● THE TASK: Show, from the entries below, every line in which "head" appears.

● MATERIALS PROVIDED:

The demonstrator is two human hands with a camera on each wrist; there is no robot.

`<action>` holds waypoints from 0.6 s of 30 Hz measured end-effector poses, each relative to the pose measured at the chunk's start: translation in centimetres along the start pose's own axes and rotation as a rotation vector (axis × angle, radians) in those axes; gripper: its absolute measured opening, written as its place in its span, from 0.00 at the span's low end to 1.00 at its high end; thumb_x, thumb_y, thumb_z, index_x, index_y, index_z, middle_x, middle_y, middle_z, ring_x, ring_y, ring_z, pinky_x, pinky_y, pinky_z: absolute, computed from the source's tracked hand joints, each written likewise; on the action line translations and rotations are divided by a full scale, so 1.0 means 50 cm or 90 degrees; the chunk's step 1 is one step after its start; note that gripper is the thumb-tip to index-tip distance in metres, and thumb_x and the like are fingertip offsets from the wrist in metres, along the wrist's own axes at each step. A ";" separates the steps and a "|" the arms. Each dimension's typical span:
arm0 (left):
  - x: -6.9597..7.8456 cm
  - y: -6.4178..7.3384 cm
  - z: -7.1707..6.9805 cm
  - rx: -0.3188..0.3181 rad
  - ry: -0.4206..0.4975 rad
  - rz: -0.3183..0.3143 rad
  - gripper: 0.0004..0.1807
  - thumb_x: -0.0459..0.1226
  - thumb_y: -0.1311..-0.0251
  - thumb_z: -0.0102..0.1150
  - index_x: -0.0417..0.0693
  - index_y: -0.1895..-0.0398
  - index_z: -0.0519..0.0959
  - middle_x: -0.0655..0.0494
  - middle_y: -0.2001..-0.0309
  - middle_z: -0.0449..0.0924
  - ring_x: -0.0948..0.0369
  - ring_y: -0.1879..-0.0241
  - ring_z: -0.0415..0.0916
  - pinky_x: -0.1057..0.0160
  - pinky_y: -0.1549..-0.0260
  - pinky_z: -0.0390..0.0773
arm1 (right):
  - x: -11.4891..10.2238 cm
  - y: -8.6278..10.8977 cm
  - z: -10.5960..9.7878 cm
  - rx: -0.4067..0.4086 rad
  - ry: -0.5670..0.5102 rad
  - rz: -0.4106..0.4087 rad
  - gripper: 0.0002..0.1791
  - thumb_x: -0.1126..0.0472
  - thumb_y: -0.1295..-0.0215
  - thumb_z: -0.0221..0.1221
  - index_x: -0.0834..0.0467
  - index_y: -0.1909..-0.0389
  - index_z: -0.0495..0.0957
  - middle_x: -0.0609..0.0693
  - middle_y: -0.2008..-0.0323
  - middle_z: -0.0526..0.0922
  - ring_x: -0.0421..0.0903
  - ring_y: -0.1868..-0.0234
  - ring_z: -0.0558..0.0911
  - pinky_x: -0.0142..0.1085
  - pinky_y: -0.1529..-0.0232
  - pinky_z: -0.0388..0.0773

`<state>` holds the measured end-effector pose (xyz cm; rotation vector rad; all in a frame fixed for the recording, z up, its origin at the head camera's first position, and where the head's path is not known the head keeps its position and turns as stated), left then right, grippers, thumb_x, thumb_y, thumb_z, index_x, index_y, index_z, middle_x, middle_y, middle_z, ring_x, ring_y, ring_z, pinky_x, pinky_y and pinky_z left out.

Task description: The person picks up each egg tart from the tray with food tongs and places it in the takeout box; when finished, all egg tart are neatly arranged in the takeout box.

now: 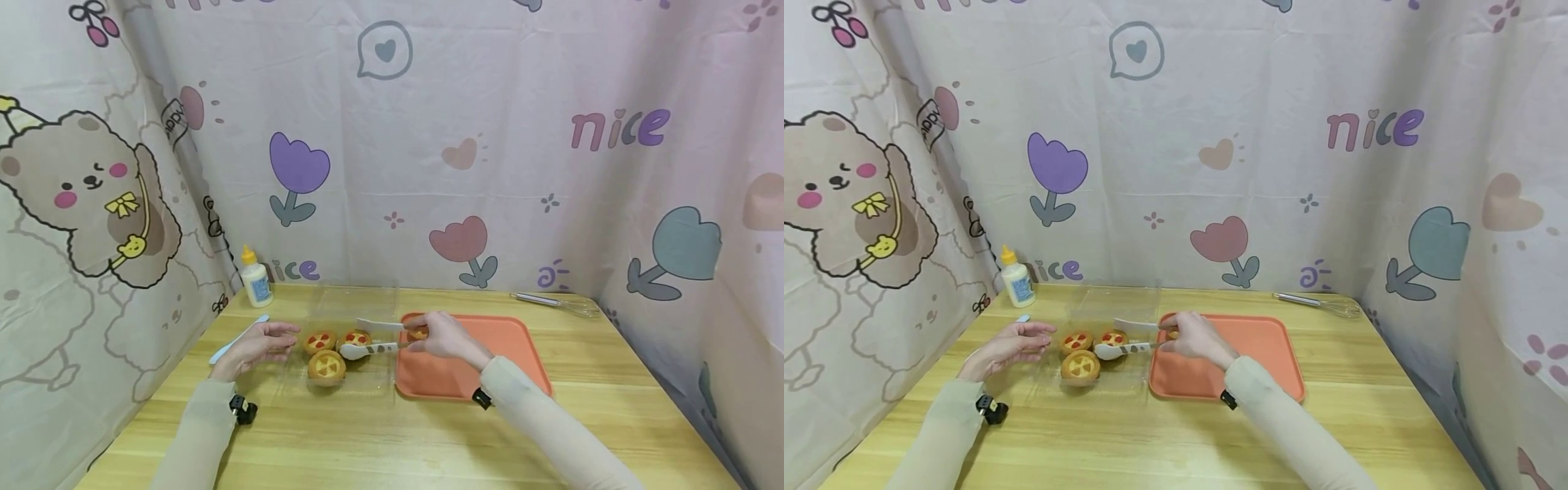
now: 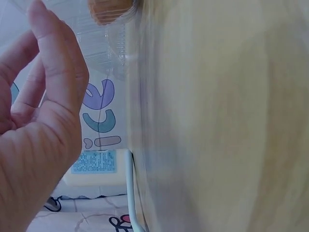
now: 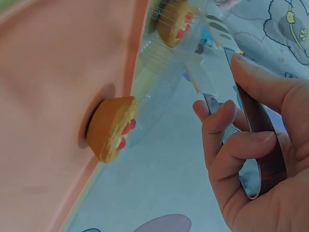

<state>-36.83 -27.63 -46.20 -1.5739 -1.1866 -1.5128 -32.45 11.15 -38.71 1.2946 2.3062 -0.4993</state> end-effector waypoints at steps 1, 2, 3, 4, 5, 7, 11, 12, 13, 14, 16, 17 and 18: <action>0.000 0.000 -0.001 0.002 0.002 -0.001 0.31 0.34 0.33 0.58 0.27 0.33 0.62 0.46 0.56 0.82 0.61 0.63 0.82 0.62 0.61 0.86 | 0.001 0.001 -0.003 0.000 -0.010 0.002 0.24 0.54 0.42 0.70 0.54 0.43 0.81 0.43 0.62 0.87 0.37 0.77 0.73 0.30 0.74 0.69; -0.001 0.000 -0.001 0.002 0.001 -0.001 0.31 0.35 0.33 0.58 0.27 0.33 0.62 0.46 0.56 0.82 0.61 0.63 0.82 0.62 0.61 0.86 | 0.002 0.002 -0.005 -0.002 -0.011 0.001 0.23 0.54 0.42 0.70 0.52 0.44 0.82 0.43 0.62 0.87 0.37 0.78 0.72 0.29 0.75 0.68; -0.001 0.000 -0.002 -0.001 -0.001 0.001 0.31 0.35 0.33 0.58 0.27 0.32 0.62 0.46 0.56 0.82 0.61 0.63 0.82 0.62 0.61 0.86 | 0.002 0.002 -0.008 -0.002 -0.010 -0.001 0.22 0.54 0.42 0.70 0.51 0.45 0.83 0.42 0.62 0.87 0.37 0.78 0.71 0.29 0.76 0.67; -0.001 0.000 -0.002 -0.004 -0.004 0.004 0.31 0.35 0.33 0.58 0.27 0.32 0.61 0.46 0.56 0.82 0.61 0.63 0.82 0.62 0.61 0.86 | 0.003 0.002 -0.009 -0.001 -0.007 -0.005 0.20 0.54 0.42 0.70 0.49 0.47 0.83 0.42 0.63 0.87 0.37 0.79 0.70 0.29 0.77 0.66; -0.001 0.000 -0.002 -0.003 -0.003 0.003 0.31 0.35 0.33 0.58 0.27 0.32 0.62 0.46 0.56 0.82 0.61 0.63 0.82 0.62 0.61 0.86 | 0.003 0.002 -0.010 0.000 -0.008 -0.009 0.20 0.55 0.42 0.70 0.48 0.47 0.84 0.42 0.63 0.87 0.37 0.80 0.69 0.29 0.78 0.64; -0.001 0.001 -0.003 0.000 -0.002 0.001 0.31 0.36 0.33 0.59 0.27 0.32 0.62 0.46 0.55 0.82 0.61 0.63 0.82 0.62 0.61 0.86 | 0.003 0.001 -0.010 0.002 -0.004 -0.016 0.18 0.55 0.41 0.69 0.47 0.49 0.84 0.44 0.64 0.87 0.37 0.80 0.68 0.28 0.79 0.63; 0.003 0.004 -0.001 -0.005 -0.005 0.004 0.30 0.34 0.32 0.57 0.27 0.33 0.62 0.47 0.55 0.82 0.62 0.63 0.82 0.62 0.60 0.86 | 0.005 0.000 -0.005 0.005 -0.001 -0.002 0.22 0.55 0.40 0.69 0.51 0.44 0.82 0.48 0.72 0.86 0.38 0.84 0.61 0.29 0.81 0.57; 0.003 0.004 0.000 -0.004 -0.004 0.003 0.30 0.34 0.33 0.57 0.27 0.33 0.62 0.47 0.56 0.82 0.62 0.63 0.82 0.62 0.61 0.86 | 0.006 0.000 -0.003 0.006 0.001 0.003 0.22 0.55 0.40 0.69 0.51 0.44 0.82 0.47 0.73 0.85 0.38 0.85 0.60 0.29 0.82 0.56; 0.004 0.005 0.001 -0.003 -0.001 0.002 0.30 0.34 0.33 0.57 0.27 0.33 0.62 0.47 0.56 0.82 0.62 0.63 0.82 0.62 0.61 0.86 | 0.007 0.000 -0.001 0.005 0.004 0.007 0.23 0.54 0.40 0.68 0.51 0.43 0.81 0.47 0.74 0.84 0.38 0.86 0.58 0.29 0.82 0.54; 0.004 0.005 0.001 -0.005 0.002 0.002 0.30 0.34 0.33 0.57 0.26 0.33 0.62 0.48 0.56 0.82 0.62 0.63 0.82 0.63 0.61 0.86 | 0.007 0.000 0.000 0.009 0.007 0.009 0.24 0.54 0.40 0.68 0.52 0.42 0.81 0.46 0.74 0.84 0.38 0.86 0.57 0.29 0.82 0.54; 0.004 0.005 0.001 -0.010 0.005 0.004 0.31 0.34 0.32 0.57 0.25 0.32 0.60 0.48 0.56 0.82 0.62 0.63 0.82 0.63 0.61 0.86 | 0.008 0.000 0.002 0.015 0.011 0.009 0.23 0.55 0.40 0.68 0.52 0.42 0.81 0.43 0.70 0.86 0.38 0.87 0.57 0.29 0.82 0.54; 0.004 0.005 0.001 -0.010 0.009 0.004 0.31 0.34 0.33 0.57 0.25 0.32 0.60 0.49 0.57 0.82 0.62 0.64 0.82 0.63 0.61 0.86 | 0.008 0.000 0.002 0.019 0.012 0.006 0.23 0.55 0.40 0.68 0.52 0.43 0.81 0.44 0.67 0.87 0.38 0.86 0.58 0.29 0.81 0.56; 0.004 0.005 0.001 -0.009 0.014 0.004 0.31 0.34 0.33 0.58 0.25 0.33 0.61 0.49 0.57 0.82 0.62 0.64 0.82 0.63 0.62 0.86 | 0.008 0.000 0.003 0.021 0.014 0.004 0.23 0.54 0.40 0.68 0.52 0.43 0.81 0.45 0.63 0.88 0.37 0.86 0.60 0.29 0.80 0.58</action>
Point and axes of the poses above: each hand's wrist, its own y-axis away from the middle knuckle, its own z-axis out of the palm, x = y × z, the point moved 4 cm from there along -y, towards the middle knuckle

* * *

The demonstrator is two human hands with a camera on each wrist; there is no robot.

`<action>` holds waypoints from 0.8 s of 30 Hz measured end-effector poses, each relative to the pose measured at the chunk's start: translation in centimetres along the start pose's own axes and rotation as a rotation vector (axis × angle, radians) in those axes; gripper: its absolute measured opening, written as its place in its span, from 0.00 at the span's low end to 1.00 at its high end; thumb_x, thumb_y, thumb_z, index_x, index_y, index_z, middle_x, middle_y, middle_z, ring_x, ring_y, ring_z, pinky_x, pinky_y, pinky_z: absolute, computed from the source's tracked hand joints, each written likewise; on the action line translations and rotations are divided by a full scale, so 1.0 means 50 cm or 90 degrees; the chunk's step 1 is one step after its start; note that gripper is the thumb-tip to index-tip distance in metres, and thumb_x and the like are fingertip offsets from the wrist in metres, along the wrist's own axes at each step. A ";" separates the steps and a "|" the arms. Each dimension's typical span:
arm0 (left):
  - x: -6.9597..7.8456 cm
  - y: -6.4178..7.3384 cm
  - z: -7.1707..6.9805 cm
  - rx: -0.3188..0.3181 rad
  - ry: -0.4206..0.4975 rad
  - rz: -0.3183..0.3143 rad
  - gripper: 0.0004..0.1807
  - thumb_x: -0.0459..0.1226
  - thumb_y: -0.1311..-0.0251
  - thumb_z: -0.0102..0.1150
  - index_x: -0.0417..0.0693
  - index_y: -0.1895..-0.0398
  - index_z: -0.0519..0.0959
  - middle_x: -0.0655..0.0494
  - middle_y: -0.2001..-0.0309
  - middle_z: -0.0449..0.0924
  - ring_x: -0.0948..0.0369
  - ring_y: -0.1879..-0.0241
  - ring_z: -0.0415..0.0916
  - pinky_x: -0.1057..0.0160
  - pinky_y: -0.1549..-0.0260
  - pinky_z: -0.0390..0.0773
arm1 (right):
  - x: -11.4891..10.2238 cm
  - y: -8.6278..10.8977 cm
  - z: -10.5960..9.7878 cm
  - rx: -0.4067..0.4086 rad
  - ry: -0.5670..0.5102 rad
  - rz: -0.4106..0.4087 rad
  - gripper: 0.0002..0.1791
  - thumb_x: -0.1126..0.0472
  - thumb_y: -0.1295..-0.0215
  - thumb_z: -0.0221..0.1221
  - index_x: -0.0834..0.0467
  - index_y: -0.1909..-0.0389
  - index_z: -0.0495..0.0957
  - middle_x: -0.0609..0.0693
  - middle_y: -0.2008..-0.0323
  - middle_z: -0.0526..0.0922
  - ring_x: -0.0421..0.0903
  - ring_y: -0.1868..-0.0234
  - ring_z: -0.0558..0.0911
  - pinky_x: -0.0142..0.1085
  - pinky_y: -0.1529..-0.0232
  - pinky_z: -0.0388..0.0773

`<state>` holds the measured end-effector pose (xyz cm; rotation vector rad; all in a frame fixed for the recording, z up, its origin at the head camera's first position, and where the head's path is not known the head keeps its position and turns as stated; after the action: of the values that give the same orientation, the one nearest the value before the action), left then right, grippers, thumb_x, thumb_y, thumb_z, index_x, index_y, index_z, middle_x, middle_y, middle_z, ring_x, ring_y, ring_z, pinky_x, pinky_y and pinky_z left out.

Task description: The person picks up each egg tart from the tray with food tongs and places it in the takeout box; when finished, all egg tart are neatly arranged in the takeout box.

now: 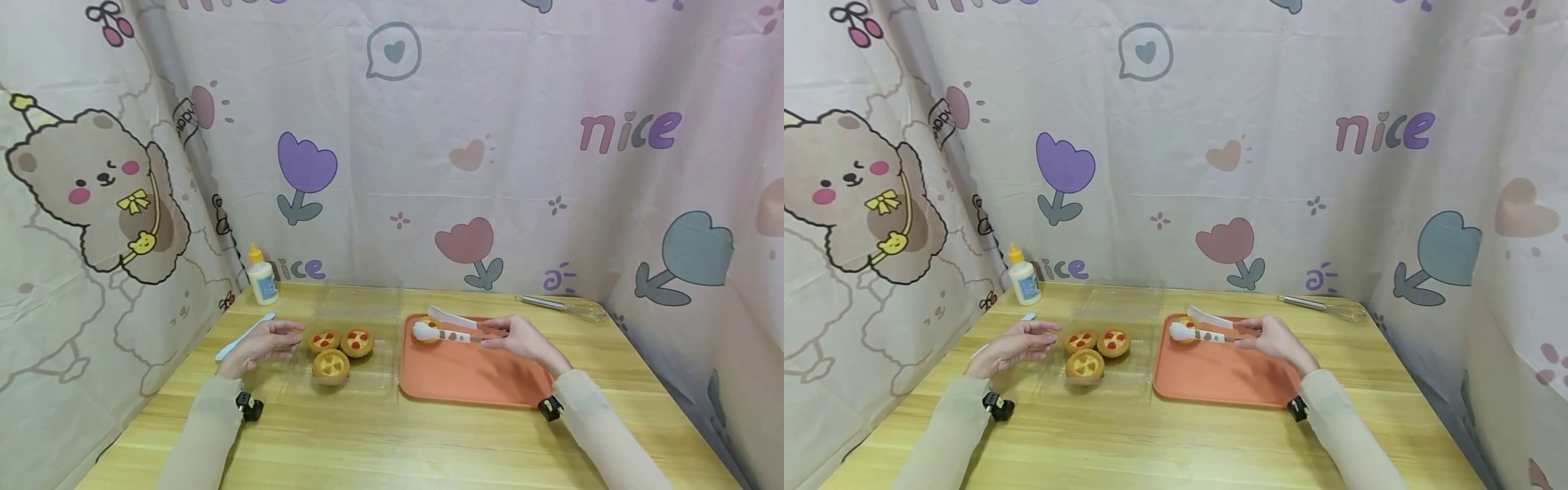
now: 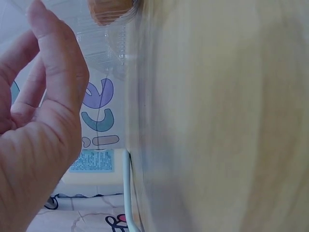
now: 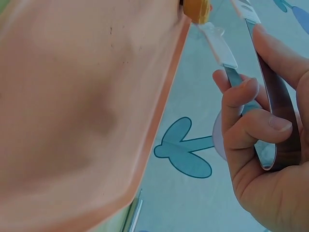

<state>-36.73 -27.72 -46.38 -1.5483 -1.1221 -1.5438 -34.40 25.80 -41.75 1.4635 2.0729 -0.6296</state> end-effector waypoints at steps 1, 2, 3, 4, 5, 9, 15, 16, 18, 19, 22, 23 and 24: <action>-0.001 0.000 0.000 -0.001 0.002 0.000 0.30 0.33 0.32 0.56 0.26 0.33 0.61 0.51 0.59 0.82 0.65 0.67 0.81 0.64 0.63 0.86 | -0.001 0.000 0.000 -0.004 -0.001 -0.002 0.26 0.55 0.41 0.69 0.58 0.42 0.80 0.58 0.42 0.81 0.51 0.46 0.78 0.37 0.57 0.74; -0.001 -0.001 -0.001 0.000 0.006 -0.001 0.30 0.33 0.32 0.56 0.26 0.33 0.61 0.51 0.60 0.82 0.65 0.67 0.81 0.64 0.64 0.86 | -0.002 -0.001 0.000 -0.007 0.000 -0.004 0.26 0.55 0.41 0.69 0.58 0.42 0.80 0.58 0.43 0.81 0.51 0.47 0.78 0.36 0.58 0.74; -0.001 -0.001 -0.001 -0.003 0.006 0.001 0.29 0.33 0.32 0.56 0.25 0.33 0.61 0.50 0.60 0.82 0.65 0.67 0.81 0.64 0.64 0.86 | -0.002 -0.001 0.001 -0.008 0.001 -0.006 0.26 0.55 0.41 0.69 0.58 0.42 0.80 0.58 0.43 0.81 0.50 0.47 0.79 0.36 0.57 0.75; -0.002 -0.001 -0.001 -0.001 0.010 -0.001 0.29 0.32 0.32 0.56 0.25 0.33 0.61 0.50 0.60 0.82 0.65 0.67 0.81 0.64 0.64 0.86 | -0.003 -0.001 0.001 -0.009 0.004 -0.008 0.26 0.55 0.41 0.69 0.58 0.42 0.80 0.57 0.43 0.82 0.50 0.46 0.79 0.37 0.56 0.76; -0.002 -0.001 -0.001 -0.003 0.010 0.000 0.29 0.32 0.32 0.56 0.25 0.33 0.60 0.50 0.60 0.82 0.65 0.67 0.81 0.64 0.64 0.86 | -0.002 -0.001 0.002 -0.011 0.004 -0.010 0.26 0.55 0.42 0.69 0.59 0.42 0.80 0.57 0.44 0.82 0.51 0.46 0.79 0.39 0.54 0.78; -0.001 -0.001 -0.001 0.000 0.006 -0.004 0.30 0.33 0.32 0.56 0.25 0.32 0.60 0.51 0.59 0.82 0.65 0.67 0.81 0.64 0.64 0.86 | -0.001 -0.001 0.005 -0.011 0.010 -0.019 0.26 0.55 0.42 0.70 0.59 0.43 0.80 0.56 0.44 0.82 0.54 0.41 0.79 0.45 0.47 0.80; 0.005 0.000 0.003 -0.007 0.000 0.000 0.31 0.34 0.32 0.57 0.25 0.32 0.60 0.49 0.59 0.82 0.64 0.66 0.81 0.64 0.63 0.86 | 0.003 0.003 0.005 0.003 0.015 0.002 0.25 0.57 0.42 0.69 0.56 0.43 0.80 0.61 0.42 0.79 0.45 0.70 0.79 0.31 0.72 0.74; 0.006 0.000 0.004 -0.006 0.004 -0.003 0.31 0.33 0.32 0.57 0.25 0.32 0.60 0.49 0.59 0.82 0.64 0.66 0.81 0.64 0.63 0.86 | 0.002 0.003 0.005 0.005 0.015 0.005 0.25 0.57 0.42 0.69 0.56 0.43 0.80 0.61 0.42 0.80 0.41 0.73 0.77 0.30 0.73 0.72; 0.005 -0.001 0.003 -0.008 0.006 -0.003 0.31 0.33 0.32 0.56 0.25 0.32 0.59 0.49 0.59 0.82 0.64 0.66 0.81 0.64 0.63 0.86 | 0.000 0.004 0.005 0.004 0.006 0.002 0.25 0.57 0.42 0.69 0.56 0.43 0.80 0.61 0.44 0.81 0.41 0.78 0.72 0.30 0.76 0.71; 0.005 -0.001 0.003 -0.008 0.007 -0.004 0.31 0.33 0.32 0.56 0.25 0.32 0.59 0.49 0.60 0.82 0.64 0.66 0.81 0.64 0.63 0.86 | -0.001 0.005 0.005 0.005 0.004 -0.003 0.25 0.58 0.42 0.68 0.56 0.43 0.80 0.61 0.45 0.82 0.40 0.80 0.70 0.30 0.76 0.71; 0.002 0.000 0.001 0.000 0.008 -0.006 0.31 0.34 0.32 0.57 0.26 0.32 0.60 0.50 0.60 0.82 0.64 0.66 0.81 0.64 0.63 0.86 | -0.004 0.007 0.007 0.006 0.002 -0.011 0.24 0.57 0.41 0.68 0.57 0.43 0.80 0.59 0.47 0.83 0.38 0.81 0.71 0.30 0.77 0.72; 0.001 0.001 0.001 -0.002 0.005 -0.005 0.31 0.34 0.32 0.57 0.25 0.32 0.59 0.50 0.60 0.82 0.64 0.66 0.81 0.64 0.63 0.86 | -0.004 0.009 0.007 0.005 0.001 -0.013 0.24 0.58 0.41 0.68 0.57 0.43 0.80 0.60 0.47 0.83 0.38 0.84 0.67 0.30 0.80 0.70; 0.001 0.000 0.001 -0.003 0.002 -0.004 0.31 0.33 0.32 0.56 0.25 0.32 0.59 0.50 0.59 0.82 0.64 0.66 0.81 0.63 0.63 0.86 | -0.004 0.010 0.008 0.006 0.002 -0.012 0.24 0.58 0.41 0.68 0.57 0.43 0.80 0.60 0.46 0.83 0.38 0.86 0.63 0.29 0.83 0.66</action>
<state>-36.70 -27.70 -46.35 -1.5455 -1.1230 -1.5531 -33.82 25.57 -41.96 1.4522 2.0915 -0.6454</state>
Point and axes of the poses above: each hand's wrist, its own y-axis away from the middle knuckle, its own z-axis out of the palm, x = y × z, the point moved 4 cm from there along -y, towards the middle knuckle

● YOUR RESPONSE:
`<state>` holds the measured end-effector pose (xyz cm; rotation vector rad; all in a frame fixed for the recording, z up, its origin at the head camera's first position, and where the head's path is not known the head keeps its position and turns as stated), left then right, grippers, thumb_x, thumb_y, thumb_z, index_x, index_y, index_z, middle_x, middle_y, middle_z, ring_x, ring_y, ring_z, pinky_x, pinky_y and pinky_z left out.
`<state>` holds the measured end-effector pose (xyz cm; rotation vector rad; all in a frame fixed for the recording, z up, its origin at the head camera's first position, and where the head's path is not known the head keeps its position and turns as stated; after the action: of the values that give the same orientation, the one nearest the value before the action), left then right, grippers, thumb_x, thumb_y, thumb_z, index_x, index_y, index_z, middle_x, middle_y, middle_z, ring_x, ring_y, ring_z, pinky_x, pinky_y and pinky_z left out.

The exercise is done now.